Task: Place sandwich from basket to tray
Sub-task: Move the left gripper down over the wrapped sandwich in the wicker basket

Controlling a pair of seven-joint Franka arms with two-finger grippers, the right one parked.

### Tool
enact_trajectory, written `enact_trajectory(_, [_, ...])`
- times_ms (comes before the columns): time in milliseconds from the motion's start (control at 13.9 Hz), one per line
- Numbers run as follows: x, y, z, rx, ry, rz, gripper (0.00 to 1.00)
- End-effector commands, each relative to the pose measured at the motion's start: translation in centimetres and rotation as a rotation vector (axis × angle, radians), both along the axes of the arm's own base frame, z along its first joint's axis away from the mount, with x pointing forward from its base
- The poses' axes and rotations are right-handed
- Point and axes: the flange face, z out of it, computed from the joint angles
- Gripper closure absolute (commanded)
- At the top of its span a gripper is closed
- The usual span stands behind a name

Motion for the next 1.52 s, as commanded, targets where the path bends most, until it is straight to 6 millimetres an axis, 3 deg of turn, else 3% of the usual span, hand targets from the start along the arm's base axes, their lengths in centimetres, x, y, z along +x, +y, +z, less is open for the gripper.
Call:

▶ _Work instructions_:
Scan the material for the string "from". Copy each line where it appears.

▶ _Task result_:
Task: Place sandwich from basket to tray
- times_ms (comes before the columns): time in milliseconds from the motion's start (control at 13.9 Hz), one per line
- End-effector commands, each relative to the pose measured at the motion's start: translation in centimetres and rotation as a rotation vector (axis × angle, radians), both along the axes of the arm's own base frame, z along its first joint's axis away from the mount, with x pointing forward from its base
- Point and axes: the flange face, z out of it, computed from the joint angles
Motion for the next 1.52 s, as commanded, targets where the path bends most, until it is straight to 6 millimetres an axis, 3 deg of turn, else 3% of the usual span, hand targets from the start along the arm's base axes, their lengths in centimetres, x, y, z along +x, +y, +z, less is open for the gripper.

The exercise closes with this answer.